María, que no siente ya temor ante las palabras del Sabio que ha hablado, y que oculta la 
tristeza de las fúnebres invocaciones bajo una sonrisa, les presenta a su Niño. Lo pone en los 
brazos del más viejo, que lo besa y lo acaricia, y luego lo pasa a los otros dos. 
Jesús sonríe y juguetea con las cadenillas y las cintas. Con curiosidad mira, mira el cofre abierto 
que resplandece con color amarillento, sonríe al ver que el sol forma una especie de arco iris, 
al dar sobre la tapa donde está la mirra. 
Después los tres entregan a María el Niño y se levantan. También María se pone de píe. Se 
hacen mutua inclinación. Después que el más joven dio órdenes a su siervo y salió. Los tres 
hablan todavía un poco. No se deciden a separarse de aquella casa. Lágrimas de emoción hay 
en sus ojos. Se dirigen en fin a la salida. Los acompañan María y José. 

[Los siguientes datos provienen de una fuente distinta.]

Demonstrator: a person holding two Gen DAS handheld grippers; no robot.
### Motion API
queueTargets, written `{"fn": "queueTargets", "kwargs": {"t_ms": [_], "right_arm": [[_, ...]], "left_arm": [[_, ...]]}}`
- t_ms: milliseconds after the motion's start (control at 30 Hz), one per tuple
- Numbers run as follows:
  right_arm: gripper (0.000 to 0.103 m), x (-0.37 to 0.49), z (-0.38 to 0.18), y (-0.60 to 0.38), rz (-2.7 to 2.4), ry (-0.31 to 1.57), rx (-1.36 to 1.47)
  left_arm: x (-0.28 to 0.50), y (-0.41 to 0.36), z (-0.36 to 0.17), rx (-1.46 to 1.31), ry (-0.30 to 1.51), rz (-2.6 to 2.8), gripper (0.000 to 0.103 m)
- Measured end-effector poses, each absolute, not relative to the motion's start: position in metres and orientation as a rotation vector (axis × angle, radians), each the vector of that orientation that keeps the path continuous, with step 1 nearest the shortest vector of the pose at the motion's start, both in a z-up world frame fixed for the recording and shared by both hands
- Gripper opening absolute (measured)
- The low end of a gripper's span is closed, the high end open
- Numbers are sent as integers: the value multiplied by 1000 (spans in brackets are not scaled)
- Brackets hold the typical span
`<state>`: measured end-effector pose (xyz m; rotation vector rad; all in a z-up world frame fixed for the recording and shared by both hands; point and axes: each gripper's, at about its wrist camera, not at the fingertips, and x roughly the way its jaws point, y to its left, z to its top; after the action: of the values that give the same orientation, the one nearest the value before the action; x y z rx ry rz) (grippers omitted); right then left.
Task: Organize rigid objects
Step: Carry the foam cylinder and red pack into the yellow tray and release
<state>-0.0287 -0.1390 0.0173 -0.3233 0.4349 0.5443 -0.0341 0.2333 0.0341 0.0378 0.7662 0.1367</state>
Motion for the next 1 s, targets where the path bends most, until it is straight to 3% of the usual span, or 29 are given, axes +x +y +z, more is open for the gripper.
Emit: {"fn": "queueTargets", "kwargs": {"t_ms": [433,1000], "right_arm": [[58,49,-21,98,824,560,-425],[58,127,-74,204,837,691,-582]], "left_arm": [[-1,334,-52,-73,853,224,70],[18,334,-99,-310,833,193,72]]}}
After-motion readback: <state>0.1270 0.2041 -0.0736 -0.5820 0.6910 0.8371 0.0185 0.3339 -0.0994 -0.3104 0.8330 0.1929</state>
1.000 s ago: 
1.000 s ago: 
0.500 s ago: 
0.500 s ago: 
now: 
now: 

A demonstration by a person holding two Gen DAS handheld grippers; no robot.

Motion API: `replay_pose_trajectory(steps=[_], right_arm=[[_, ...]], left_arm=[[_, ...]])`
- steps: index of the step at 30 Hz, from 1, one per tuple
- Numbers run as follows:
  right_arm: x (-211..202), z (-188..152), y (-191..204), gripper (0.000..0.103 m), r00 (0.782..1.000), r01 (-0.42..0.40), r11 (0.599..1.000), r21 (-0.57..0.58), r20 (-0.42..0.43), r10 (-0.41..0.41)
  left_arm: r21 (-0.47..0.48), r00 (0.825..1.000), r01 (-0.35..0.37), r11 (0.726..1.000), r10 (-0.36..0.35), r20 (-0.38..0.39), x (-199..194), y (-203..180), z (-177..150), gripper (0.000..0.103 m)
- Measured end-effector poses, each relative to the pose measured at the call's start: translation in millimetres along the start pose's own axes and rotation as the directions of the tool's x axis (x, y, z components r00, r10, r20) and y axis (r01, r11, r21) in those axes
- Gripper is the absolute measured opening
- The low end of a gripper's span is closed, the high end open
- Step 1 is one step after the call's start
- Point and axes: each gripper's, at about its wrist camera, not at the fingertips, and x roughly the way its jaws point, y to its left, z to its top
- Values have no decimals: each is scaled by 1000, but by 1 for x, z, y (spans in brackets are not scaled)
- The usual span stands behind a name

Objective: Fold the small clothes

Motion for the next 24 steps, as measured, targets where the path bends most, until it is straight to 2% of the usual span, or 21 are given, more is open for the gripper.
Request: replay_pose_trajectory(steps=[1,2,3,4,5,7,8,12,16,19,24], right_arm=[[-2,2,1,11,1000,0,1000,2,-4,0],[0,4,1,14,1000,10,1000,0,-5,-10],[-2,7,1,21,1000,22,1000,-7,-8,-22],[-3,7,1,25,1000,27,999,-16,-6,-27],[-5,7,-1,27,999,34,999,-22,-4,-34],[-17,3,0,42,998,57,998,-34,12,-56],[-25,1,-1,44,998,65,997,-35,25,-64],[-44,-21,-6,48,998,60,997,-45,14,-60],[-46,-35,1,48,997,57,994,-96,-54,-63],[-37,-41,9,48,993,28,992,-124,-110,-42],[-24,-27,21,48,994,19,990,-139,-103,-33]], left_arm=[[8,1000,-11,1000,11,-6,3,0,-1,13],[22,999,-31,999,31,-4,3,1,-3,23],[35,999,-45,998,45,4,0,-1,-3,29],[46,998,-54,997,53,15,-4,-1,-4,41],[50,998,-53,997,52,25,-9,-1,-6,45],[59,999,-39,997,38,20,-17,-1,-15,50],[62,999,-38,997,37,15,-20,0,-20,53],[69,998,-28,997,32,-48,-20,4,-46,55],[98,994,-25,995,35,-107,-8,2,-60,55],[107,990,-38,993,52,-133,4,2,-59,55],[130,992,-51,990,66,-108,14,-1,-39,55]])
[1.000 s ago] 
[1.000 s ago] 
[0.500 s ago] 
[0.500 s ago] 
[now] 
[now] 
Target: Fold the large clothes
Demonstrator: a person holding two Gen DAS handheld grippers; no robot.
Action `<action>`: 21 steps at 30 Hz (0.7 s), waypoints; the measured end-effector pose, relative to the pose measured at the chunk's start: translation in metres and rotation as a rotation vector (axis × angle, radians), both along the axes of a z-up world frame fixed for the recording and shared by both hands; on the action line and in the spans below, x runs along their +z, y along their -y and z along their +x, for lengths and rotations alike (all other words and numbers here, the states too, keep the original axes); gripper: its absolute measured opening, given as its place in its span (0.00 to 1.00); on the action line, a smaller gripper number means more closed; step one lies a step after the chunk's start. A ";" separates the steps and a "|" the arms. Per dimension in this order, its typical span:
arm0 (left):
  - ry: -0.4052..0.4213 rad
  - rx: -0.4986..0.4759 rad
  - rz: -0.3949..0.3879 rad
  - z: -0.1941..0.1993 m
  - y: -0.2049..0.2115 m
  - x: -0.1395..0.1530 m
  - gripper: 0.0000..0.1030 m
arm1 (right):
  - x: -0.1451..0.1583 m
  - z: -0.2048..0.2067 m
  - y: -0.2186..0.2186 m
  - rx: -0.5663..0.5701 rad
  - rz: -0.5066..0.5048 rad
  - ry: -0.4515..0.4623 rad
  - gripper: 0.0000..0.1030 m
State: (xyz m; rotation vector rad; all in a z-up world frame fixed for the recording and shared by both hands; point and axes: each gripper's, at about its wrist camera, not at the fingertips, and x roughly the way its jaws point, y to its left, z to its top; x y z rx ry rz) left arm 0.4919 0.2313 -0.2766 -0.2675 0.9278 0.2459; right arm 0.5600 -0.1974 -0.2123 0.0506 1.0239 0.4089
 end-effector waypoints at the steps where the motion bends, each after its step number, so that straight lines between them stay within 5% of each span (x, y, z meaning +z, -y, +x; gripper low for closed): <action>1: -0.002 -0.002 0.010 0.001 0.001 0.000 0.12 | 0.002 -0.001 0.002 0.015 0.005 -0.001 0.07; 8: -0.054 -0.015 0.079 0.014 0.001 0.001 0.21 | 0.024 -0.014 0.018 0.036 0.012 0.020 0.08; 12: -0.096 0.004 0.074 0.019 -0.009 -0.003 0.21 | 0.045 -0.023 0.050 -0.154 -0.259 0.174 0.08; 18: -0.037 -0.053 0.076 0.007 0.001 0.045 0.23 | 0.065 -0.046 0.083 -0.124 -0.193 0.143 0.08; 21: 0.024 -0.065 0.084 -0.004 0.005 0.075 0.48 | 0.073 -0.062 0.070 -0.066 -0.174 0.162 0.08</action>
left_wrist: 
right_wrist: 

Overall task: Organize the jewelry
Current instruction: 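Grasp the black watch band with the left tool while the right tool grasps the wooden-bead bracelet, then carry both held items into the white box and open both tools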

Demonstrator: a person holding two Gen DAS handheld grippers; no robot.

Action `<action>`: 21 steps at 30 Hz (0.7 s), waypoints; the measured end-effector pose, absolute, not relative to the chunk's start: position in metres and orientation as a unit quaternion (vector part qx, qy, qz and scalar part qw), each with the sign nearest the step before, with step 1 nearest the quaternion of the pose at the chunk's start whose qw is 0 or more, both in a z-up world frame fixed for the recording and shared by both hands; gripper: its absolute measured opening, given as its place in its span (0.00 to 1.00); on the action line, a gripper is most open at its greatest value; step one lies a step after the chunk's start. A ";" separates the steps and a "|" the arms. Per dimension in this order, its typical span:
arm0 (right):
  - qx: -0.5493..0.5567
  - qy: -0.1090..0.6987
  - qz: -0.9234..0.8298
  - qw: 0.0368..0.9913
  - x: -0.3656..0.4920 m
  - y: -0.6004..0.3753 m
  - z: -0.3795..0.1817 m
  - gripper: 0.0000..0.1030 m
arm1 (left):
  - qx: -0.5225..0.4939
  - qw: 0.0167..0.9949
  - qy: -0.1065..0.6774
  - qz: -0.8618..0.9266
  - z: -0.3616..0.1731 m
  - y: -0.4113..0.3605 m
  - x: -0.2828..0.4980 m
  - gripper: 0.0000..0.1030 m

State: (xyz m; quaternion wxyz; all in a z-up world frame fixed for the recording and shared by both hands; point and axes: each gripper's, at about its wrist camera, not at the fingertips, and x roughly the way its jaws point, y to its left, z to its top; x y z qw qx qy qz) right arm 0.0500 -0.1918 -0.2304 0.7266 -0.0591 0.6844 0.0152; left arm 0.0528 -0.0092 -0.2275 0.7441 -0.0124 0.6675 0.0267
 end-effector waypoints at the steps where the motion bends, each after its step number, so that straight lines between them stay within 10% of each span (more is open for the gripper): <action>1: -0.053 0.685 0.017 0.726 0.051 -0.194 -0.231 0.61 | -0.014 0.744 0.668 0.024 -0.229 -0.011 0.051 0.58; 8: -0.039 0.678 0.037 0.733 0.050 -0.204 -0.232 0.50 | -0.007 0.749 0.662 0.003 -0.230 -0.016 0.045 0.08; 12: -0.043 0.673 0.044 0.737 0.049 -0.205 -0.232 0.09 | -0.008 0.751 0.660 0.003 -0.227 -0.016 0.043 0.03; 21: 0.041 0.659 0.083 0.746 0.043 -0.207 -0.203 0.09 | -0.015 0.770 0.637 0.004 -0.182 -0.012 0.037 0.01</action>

El Niño quiso bajar y dar su manita al más anciano de los tres, y camina así, asido de la mano 
de María y del Sabio, que se inclinan para llevarlo de la mano. Jesús todavía tiene ese paso 
bamboleante de los pequeñuelos, y va golpeando sus piececitos sobre las líneas que el sol 
forma sobre el piso. 
Llegados al dintel – no debe olvidarse que la habitación es muy larga – los tres arrodillándose 
nuevamente, besan los píes de Jesús. María se inclina al Pequeñuelo, lo toma de la manita y lo 
guía, haciéndole que haga un gesto de bendición sobre la cabeza de cada Mago. Es una señal 
algo así como de cruz, que los deditos de Jesús, guiados por la mano de María, trazan en el 
aire. 
Luego los tres bajan la escalera. La caravana está esperándolos. Los enjaezados caballos 
resplandecen con los rayos del atardecer. La gente está apiñada en la plazoleta. Se acercó a ver 
este insólito espectáculo. 
Jesús ríe, batiendo sus manecítas. Su Madre lo ha levantado en alto y apoyado sobre el pretil 
que sirve de límite al suelo, y lo ase con un brazo contra su pecho para que no se caiga. José ha 
bajado con los tres Magos, y les detiene las cabalgaduras, mientras sobre ellas suben. 
Los siervos y señores están sobre sus animales. Se da la orden de partir. Los tres se inclinan 
profundamente sobre su cabalgadura en señal de postrer saludo. José seinclina. También 
María, y vuelve a guiar la manita de Jesús en un gesto de adiós y bendición.